24 horas de Odio

Todos los días a la misma hora se oía un espantoso chirrido que procedía de la Telepantalla, un ruido que le hacía a uno rechinar los dientes y que ponía los pelos de punta. Así empezaban los 2 Minutos de Odio.
Los programas de los 2 Minutos de Odio variaban todos los días, pero en ninguno de ellos el Traidor, el Enemigo del Pueblo, dejaba de ser el protagonista. Todos los crímenes, los sabotajes, las herejías, desviaciones y traiciones de toda clase provenían de sus enseñanzas.
Antes que el Odio hubiese durado 30 segundos, la mitad de los espectadores lanzaban  incontenibles exclamaciones de rabia. En su segundo minuto, el Odio llegaba al frenesí. Los espectadores saltaban y gritaban enfurecidos tratando de apagar con sus gritos la perforante voz que llegaba a sus oídos. Gritaban: “¡Cerdo! ¡Yegua! ¡Váyanse a Cuba!”, y arrojaban cosas a la pantalla.
Lo horrible de los 2 Minutos de Odio no era desempeñar un papel allí, sino que era absolutamente imposible evitar la participación porque uno era arrastrado irremisiblemente. A los 30 segundos no hacía falta fingir. Un éxtasis de miedo y venganza, un deseo de matar, de torturar, de aplastar rostros con un martillo, parecía recorrer a todos los presentes como una corriente eléctrica, incluso contra su voluntad…

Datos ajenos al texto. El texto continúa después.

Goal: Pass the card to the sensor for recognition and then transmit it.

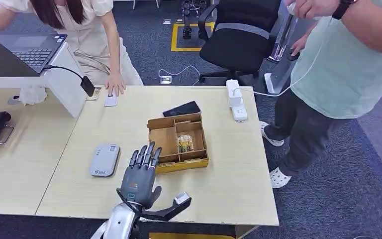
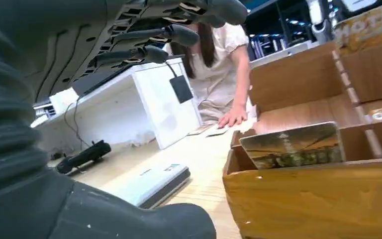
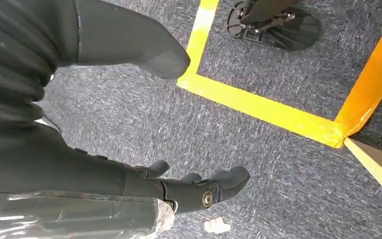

                      Nada más cierto eso de que la Realidad supera a la ficción. Este pequeño recorte de la novela “1984” parece hoy un texto pasado de moda, no porque aburra o sea anacrónico, sino porque el cinismo y la crueldad del mundo de hoy ha superado los principios de ese futuro distópico. Si George Orwell se levantara de la tumba y viera que no son 2 minutos, sino 24 horas ininterrumpidas de Odio que disparan las pantallas de todo el mundo, se sonrojaría de vergüenza al darse cuenta lo corto que se quedó o lo ingenuo que fue. No sé, quizás exagero, a lo mejor Orwell se divertiría de lo lindo y terminaría escribiendo sátiras y comedias absurdas.
Ahora, remitámonos a las consecuencias locales de esto. Las corporaciones económicas y mediáticas, dos caras de la misma moneda, supieron inyectar las sobredosis de odio y de miedo necesarias para que el rebaño, que se cree elitista, elija al peor verdugo que había en escena. Su finalidad fue entristecernos, desmoralizarnos, romper los lazos sociales, porque como decía Don Arturo: “Los pueblos deprimidos no vencen, nada grande se puede hacer con la tristeza”. Por eso tiemblan cuando ven a las mayorías vivir alegremente. Del miedo de las minorías se desprende el desprecio que aplasta sea como sea cualquier fiesta popular.
Y esto es mundial, y no tiene nada que ver con tiranías nacionales ni ideologías políticas. Es el Totalitarismo Global, que no tiene banderas; tiene marcas registradas, patentes, royalties, derechos de autor y organizaciones e instituciones mundiales que regulan el comercio, las guerras, las riquezas y el poder. El Gran Hermano no tiene Partido, ni nacionalidad, tiene bancos, jueces y abogados, y si esto no alcanza tiene ejércitos y armas de destrucción masiva, que no son solo bombas sino corporaciones mediáticas y publicistas. En este sentido George Orwell fue refutado por la Historia: los políticos y los partidos perdieron la guerra y el poder.

Ganó el éxtasis del miedo y la venganza, el odio vacío, el deseo de matar, de torturar, de aplastar rostros peronistas con un martillo. Fuimos derrotados pero no vencidos. Ahora hay que luchar alegremente, bailando sobre el odio del enemigo. Ahora les toca a ellos sentir el miedo de una alegría indestructible.